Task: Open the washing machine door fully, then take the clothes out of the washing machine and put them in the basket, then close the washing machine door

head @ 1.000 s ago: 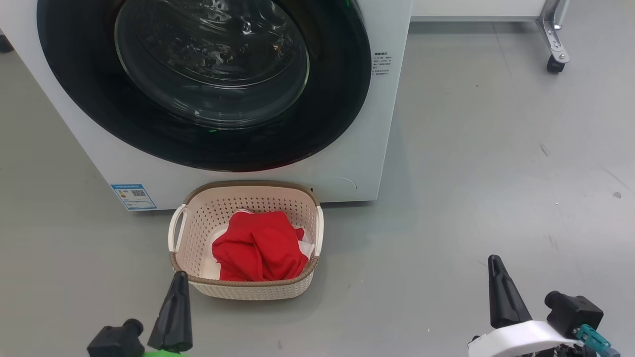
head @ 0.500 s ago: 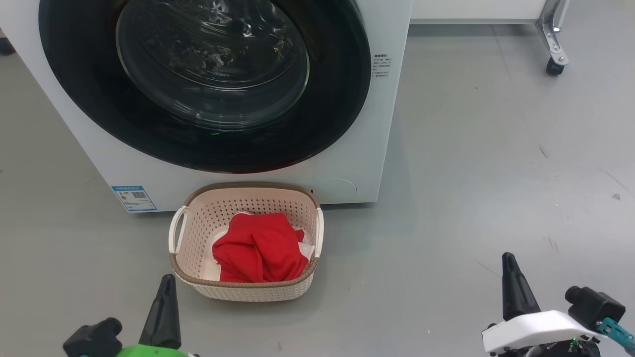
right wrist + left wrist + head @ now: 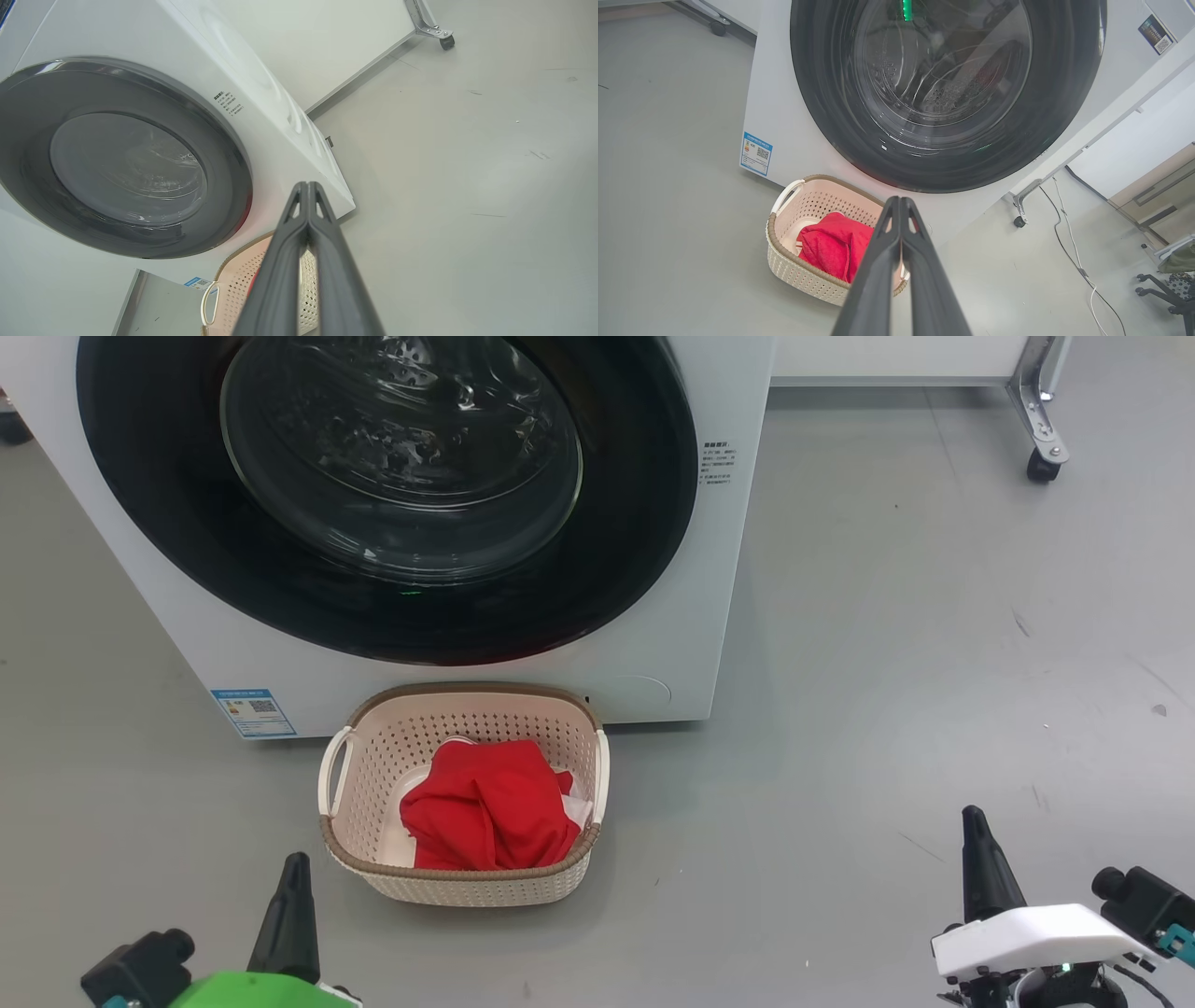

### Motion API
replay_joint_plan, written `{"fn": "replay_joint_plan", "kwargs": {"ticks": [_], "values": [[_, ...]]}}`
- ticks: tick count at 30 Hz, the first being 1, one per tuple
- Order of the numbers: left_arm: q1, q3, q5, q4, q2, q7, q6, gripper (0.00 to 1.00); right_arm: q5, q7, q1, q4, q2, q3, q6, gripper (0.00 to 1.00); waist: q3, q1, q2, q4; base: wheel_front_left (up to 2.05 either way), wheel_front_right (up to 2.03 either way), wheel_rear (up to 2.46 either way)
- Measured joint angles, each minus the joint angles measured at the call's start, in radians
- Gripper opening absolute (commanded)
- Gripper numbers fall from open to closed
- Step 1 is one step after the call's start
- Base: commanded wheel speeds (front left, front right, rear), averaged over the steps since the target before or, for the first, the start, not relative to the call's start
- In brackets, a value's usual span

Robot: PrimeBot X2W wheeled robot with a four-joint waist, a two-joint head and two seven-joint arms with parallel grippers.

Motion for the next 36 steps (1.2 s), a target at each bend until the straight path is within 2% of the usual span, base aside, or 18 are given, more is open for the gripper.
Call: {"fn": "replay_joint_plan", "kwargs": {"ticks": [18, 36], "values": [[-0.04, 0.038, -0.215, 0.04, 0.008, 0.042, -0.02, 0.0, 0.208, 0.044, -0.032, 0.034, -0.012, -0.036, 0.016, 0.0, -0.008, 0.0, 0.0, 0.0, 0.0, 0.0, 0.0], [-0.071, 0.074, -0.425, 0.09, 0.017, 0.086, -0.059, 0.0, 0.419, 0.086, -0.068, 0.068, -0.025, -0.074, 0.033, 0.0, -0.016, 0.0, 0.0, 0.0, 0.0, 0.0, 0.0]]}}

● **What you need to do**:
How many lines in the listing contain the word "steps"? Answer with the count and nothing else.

● **Response below**:
2